> _Directions for this task_
Reproduce all the entries exactly.

> _Records provided_

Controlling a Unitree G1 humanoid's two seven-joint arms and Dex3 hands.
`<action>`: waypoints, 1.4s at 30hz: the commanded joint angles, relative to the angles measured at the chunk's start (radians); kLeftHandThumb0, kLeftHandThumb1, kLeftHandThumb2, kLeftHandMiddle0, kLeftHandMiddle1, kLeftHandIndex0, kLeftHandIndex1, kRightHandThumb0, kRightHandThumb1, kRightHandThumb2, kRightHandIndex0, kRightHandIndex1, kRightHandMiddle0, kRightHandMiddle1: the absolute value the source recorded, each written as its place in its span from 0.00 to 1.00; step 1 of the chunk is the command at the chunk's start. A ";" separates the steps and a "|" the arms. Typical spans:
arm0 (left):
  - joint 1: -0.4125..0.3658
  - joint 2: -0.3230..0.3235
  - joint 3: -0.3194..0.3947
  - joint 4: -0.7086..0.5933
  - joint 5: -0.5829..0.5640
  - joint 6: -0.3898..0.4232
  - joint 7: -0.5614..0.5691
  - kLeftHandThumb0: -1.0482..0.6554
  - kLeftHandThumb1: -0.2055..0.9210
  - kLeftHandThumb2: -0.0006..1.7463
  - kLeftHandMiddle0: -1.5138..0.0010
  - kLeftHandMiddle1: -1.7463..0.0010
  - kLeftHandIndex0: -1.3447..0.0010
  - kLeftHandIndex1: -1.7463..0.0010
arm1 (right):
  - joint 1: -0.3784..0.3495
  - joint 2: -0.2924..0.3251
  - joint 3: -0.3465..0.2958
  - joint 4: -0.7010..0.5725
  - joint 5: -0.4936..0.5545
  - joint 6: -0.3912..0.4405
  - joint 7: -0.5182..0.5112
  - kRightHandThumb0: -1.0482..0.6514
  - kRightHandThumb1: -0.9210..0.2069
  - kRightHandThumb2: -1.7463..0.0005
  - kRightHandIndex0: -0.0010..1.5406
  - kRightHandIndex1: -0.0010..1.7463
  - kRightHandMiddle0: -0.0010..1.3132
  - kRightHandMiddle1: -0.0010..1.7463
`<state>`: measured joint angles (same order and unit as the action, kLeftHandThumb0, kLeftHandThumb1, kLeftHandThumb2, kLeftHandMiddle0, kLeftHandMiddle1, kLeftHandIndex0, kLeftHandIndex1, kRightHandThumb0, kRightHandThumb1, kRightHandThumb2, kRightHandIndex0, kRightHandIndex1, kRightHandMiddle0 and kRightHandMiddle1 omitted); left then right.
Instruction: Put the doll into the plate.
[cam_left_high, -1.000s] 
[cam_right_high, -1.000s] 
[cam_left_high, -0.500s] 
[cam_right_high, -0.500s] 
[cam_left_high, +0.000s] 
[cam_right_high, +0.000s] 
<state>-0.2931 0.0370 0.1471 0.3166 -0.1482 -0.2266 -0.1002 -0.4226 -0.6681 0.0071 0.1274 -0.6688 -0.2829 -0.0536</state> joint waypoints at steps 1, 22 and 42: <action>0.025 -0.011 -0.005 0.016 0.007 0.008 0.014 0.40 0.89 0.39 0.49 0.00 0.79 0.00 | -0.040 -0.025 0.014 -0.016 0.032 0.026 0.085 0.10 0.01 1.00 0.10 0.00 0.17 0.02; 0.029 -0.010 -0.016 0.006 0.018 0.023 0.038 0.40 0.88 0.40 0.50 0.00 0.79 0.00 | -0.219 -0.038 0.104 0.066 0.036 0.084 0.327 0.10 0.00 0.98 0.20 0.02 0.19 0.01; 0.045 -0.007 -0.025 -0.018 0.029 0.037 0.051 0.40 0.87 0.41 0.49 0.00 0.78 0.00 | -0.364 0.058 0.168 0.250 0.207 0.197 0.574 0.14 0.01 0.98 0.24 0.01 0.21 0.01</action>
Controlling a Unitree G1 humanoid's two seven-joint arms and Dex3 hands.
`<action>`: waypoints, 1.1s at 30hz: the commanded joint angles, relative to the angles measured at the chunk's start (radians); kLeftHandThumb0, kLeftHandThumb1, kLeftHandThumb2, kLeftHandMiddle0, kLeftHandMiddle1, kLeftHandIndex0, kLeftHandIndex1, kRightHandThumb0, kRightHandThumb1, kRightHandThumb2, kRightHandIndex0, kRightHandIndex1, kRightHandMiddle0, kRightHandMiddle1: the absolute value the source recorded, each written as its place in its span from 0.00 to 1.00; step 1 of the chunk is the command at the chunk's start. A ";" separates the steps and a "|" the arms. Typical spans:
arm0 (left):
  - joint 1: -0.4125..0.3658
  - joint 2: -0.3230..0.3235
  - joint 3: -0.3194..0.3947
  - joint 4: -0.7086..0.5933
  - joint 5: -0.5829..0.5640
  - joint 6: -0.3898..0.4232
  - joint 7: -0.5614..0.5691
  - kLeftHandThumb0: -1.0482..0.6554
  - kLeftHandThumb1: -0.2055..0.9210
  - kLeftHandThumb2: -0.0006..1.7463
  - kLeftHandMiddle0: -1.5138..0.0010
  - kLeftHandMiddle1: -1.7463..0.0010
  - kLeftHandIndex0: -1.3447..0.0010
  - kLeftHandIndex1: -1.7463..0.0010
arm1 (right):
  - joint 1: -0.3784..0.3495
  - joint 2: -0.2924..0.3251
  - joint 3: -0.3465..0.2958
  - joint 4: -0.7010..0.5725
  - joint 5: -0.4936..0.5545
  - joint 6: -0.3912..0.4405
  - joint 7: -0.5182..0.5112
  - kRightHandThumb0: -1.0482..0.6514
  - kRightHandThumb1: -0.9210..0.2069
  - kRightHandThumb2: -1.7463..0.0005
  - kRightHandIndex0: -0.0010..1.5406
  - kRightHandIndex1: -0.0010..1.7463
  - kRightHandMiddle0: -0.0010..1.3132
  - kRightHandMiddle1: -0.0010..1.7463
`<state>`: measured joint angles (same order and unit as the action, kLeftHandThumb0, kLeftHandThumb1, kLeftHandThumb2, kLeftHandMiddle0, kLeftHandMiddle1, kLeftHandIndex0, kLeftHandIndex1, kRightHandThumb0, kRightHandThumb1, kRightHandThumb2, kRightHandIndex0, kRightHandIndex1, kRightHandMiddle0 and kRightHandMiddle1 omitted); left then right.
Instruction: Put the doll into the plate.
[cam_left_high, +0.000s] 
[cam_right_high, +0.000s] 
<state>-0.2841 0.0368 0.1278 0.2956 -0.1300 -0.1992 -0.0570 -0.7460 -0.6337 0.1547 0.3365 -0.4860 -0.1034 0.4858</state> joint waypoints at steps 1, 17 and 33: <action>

> _Solution for this task_
Controlling a Unitree G1 humanoid's two seven-joint arms and Dex3 hands.
`<action>`: waypoints, 1.4s at 30hz: the commanded joint angles, relative to the angles measured at the chunk's start (radians); kLeftHandThumb0, kLeftHandThumb1, kLeftHandThumb2, kLeftHandMiddle0, kLeftHandMiddle1, kLeftHandIndex0, kLeftHandIndex1, kRightHandThumb0, kRightHandThumb1, kRightHandThumb2, kRightHandIndex0, kRightHandIndex1, kRightHandMiddle0, kRightHandMiddle1: the absolute value the source recorded, each written as its place in its span from 0.00 to 1.00; step 1 of the chunk is the command at the chunk's start. A ";" separates the steps and a "|" the arms. Typical spans:
arm0 (left):
  - joint 1: -0.4125..0.3658
  - joint 2: -0.3230..0.3235
  - joint 3: -0.3194..0.3947
  - joint 4: -0.7086..0.5933
  - joint 5: -0.5829..0.5640
  - joint 6: -0.3898..0.4232
  - joint 7: -0.5614..0.5691
  - kLeftHandThumb0: -1.0482..0.6554
  - kLeftHandThumb1: -0.2055..0.9210
  - kLeftHandThumb2: -0.0006..1.7463
  - kLeftHandMiddle0: -1.5138..0.0010
  - kLeftHandMiddle1: -1.7463..0.0010
  - kLeftHandIndex0: -1.3447..0.0010
  - kLeftHandIndex1: -1.7463..0.0010
arm1 (right):
  - joint 1: -0.3784..0.3495
  - joint 2: -0.2924..0.3251
  - joint 3: -0.3465..0.2958
  - joint 4: -0.7010..0.5725
  - joint 5: -0.4936..0.5545
  - joint 6: -0.3912..0.4405
  - joint 7: -0.5182..0.5112
  - kRightHandThumb0: -1.0482..0.6514
  - kRightHandThumb1: -0.9210..0.2069
  - kRightHandThumb2: -1.7463..0.0005
  - kRightHandIndex0: -0.0010..1.5406
  - kRightHandIndex1: -0.0010..1.7463
  - kRightHandMiddle0: -0.0010..1.3132
  - kRightHandMiddle1: -0.0010..1.7463
`<state>`: measured joint angles (same order and unit as the action, kLeftHandThumb0, kLeftHandThumb1, kLeftHandThumb2, kLeftHandMiddle0, kLeftHandMiddle1, kLeftHandIndex0, kLeftHandIndex1, kRightHandThumb0, kRightHandThumb1, kRightHandThumb2, kRightHandIndex0, kRightHandIndex1, kRightHandMiddle0 and kRightHandMiddle1 omitted); left then right.
Instruction: Put the doll into the plate.
[cam_left_high, -1.000s] 
[cam_right_high, -1.000s] 
[cam_left_high, -0.500s] 
[cam_right_high, -0.500s] 
[cam_left_high, +0.000s] 
[cam_right_high, +0.000s] 
<state>-0.2931 0.0370 0.1471 0.3166 -0.1482 -0.2266 -0.1002 -0.4226 -0.6681 0.0071 0.1274 -0.6688 -0.2829 -0.0536</state> joint waypoints at steps 1, 22 and 42: <action>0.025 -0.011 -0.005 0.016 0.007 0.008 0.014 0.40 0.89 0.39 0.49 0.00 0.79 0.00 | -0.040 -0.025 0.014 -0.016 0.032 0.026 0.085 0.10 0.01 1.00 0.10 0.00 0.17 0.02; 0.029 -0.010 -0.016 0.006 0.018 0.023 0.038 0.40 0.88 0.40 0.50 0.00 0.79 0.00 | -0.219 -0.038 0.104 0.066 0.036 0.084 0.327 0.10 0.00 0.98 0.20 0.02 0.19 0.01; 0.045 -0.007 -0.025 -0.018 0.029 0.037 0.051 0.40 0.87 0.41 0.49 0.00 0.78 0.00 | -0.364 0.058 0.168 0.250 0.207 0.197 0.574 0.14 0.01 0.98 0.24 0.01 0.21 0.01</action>
Controlling a Unitree G1 humanoid's two seven-joint arms and Dex3 hands.
`<action>`: waypoints, 1.1s at 30hz: the commanded joint angles, relative to the angles measured at the chunk's start (radians); kLeftHandThumb0, kLeftHandThumb1, kLeftHandThumb2, kLeftHandMiddle0, kLeftHandMiddle1, kLeftHandIndex0, kLeftHandIndex1, kRightHandThumb0, kRightHandThumb1, kRightHandThumb2, kRightHandIndex0, kRightHandIndex1, kRightHandMiddle0, kRightHandMiddle1: the absolute value the source recorded, each written as its place in its span from 0.00 to 1.00; step 1 of the chunk is the command at the chunk's start. A ";" separates the steps and a "|" the arms. Typical spans:
arm0 (left):
  - joint 1: -0.4125..0.3658
  - joint 2: -0.3230..0.3235
  - joint 3: -0.3194..0.3947
  - joint 4: -0.7086..0.5933
  - joint 5: -0.5829..0.5640
  - joint 6: -0.3898..0.4232
  - joint 7: -0.5614..0.5691
  - kLeftHandThumb0: -1.0482..0.6554
  - kLeftHandThumb1: -0.2055..0.9210
  - kLeftHandThumb2: -0.0006..1.7463
  - kLeftHandMiddle0: -1.5138..0.0010
  - kLeftHandMiddle1: -1.7463..0.0010
  - kLeftHandIndex0: -1.3447..0.0010
  - kLeftHandIndex1: -1.7463..0.0010
arm1 (right):
  - joint 1: -0.3784..0.3495
  - joint 2: -0.2924..0.3251
  - joint 3: -0.3465..0.2958
  - joint 4: -0.7010..0.5725
  - joint 5: -0.4936..0.5545
  - joint 6: -0.3912..0.4405
  - joint 7: -0.5182..0.5112
  - kRightHandThumb0: -1.0482..0.6514
  - kRightHandThumb1: -0.9210..0.2069
  - kRightHandThumb2: -1.7463..0.0005
  - kRightHandIndex0: -0.0010..1.5406
  - kRightHandIndex1: -0.0010..1.7463
  - kRightHandMiddle0: -0.0010..1.3132
  - kRightHandMiddle1: -0.0010..1.7463
`<state>`: measured joint angles (same order and unit as the action, kLeftHandThumb0, kLeftHandThumb1, kLeftHandThumb2, kLeftHandMiddle0, kLeftHandMiddle1, kLeftHandIndex0, kLeftHandIndex1, kRightHandThumb0, kRightHandThumb1, kRightHandThumb2, kRightHandIndex0, kRightHandIndex1, kRightHandMiddle0 and kRightHandMiddle1 omitted); left then right.
Instruction: Put the doll into the plate.
[cam_left_high, +0.000s] 
[cam_right_high, +0.000s] 
<state>-0.2841 0.0368 0.1278 0.2956 -0.1300 -0.1992 -0.0570 -0.7460 -0.6337 0.1547 0.3365 -0.4860 -0.1034 0.4858</state> joint waypoints at steps 1, 17 and 33: <action>

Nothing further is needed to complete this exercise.